◆ **What you should do**
From the data below, copy exactly the lines that lie between the one holding "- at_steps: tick" and the one holding "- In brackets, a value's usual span", including both, and nothing more.

━━━ Information given ━━━

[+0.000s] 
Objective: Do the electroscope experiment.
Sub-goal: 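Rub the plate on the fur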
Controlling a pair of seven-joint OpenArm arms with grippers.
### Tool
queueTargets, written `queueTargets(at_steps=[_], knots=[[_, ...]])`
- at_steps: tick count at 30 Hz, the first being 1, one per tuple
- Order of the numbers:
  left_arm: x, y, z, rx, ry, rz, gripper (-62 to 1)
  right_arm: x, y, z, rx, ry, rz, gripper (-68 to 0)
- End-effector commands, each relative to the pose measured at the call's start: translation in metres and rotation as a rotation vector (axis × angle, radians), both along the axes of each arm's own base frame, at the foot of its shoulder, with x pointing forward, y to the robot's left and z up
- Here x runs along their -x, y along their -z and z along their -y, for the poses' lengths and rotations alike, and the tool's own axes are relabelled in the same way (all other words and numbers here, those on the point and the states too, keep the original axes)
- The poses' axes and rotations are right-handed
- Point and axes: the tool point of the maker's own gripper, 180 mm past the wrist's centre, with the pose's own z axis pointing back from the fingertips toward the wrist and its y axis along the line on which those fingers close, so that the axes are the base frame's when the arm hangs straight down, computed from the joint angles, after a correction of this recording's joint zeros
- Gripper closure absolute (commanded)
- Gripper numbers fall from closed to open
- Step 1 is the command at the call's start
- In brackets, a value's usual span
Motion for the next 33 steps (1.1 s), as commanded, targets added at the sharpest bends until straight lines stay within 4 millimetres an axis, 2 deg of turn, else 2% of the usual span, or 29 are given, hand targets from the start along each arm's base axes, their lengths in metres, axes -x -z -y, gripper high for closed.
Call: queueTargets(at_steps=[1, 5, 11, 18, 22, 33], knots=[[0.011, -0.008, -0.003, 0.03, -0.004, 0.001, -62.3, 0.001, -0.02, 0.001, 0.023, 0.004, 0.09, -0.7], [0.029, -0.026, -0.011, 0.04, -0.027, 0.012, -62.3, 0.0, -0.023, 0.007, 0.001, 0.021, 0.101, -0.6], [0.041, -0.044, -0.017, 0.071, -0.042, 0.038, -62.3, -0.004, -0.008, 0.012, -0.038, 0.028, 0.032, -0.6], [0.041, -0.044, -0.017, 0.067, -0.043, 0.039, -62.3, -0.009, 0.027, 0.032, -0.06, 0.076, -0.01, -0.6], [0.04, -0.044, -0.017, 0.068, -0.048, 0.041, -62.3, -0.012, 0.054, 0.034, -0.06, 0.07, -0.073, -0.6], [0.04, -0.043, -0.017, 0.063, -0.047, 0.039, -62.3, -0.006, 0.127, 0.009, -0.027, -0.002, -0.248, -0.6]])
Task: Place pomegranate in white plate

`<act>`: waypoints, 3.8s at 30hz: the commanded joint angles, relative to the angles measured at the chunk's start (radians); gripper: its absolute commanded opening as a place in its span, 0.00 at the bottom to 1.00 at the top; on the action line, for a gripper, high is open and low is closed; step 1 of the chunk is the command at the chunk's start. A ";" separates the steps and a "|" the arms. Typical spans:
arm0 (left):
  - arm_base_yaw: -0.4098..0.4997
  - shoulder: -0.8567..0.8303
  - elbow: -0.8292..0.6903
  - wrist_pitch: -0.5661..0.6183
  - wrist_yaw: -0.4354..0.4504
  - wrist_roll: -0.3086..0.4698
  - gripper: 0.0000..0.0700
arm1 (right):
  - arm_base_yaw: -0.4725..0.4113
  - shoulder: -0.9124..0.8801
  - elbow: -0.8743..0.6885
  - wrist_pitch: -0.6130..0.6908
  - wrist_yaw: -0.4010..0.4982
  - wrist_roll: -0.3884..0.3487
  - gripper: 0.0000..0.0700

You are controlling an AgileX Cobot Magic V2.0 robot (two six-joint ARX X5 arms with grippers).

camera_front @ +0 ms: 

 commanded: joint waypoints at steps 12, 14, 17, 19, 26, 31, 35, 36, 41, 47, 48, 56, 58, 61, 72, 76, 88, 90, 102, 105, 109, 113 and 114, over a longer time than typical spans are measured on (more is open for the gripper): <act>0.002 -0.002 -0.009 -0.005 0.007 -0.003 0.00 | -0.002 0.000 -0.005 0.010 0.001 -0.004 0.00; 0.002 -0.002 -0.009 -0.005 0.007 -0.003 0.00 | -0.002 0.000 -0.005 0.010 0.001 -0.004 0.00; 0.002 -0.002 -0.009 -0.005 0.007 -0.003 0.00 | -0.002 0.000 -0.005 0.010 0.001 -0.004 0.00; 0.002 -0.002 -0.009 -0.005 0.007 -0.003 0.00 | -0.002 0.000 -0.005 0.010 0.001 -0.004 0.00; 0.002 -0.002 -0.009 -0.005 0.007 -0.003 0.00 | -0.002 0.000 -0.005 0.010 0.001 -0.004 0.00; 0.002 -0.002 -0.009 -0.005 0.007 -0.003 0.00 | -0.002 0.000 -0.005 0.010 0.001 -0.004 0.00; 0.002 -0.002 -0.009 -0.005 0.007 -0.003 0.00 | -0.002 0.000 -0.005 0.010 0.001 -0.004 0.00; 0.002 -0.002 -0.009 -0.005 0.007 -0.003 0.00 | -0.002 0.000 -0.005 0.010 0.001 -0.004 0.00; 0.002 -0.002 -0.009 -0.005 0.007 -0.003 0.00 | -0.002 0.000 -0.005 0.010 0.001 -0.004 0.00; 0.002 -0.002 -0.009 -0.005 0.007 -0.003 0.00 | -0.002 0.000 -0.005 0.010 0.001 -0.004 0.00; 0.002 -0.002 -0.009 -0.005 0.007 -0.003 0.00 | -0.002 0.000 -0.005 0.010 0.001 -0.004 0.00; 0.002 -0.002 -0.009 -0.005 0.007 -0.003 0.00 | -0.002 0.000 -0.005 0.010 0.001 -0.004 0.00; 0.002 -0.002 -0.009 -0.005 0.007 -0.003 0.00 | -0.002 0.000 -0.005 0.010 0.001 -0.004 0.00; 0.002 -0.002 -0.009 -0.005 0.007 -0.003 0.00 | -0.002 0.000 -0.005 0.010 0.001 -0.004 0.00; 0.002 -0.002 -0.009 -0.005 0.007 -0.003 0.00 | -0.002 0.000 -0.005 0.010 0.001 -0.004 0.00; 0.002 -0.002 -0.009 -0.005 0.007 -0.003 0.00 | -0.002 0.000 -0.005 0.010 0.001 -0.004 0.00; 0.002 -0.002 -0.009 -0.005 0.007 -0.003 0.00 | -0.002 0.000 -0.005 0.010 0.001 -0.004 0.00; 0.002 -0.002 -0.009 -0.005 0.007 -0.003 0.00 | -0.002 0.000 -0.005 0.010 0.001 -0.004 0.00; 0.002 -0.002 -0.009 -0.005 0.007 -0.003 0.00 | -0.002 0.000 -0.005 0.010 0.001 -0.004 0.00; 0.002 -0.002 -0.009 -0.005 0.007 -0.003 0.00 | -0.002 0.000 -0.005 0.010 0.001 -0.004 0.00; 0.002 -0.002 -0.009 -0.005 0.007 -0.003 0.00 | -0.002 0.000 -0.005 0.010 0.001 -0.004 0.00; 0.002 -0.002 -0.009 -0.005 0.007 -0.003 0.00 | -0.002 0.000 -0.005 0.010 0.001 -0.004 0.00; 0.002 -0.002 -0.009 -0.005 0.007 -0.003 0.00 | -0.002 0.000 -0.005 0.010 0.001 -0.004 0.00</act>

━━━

◆ **Task result**
- at_steps: tick count at 30 Hz, the first being 1, one per tuple
- Order of the numbers:
  left_arm: x, y, z, rx, ry, rz, gripper (-62 to 1)
  right_arm: x, y, z, rx, ry, rz, gripper (-68 to 0)
- End-effector commands, each relative to the pose measured at the call's start: translation in metres and rotation as a rotation vector (axis × angle, radians), both along the axes of each arm's own base frame, at the foot of its shoulder, with x pointing forward, y to the robot's left and z up
- Here x runs along their -x, y along their -z and z along their -y, for the poses' lengths and rotations alike, and the tool's own axes are relabelled in the same way (all other words and numbers here, those on the point and the states too, keep the original axes)
- The poses' axes and rotations are right-handed
- Point and axes: the tool point of the maker's own gripper, 180 mm past the wrist's centre, with the pose's own z axis pointing back from the fingertips toward the wrist and its y axis along the line on which those fingers close, so that the axes are the base frame's when the arm hangs straight down, computed from the joint angles, after a correction of this recording's joint zeros
- Gripper closure absolute (commanded)
- Gripper numbers fall from closed to open
- Step 1 is the command at the call's start
- In brackets, a value's usual span

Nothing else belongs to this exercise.